Kiedyś spotkasz kobietę, która będzie twoim lustrzanym odbiciem. Tak samo zmęczoną, ale wciąż wierzącą w szczęśliwe zakończenie. Jej serce również będzie nosić blizny po dawnych ranach, ale ona nie będzie tego żałować. Całą swoją siłę i życiową mądrość złoży w jednej, świadomej decyzji, w której pojawi się twoje imię.
Być może będzie miała cięty język, ale nigdy cię nie oszuka ani nie zdradzi. Poczujesz, że to właśnie ta kobieta, gdy życie bez niej straci sens…
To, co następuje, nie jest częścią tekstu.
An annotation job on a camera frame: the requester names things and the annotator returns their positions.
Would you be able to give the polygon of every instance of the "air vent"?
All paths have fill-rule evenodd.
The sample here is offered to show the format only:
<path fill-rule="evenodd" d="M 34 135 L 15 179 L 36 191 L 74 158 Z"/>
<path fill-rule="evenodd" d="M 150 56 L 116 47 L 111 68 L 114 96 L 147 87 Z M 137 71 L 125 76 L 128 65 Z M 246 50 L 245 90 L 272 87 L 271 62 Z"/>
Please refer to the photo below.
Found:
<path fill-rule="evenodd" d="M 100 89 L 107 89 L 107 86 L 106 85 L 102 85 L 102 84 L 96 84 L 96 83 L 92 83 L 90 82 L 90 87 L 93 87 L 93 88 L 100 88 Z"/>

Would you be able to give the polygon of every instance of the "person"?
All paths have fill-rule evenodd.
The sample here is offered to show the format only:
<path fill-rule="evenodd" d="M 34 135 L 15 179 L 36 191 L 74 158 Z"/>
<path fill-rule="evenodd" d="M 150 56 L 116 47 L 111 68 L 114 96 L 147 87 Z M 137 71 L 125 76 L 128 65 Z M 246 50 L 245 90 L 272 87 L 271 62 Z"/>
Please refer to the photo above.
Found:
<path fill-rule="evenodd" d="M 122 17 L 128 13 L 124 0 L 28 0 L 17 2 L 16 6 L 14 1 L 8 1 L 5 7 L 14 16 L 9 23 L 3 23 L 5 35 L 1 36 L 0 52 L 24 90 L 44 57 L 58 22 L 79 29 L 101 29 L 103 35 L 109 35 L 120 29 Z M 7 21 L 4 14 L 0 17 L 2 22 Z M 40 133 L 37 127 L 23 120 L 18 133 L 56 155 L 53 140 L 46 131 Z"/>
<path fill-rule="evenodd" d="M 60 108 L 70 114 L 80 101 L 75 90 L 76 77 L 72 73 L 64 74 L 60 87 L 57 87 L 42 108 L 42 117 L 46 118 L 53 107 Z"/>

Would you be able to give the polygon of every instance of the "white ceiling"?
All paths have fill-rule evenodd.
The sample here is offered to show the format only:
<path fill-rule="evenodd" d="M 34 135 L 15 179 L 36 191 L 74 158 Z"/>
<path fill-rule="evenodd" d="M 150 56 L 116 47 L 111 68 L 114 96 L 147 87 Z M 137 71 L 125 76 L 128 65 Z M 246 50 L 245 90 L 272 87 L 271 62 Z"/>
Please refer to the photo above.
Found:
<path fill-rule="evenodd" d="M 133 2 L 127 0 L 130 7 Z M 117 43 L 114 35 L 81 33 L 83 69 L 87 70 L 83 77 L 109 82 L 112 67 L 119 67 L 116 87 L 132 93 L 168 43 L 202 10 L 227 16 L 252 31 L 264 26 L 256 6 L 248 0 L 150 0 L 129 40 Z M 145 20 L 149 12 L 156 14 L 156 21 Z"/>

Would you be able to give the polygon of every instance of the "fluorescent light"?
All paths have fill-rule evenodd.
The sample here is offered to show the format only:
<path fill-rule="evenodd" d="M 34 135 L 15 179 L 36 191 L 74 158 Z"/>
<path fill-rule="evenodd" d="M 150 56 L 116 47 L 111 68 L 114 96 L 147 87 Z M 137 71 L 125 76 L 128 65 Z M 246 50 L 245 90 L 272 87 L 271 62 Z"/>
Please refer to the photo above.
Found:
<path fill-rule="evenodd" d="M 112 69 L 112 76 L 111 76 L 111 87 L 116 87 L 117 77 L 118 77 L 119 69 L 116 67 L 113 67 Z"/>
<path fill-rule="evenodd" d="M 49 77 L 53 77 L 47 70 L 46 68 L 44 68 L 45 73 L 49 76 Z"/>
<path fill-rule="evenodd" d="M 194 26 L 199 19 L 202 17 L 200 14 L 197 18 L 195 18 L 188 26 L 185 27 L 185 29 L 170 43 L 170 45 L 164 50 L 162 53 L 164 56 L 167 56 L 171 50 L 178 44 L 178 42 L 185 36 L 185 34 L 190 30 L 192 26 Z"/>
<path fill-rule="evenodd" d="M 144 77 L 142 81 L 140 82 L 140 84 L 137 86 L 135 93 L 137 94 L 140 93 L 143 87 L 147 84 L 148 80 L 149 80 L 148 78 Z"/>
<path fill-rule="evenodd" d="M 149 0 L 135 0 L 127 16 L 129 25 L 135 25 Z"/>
Kiedyś spotkasz mężczyznę, który wypali cię od środka. Zajmie miejsce w twoich myślach i nie pozwoli o sobie zapomnieć. Twoje ciało będzie tęsknić za jego dotykiem, a dusza kurczyć się w czasie każdej, choćby krótkiej, rozłąki. Nie stanie się jedynie częścią twojego życia – będzie czymś więcej: rozdzierającym bólem i słodką czułością, dzikim demonem i opiekuńczym aniołem, twoim osobistym kosmosem i bezdenną otchłanią.
Będzie cię rozrywać na strzępy i cierpliwie zszywać, bez opamiętania całować i namiętnie przytulać… a ty będziesz po prostu iść za nim. We śnie i na jawie.
Kiedyś każde z was spotka swoje „przeznaczenie”. Na poziomie intuicji zrozumiecie, że całe życie właśnie siebie szukaliście. Rozpoznacie się po spojrzeniu – jakbyście znali się od zawsze.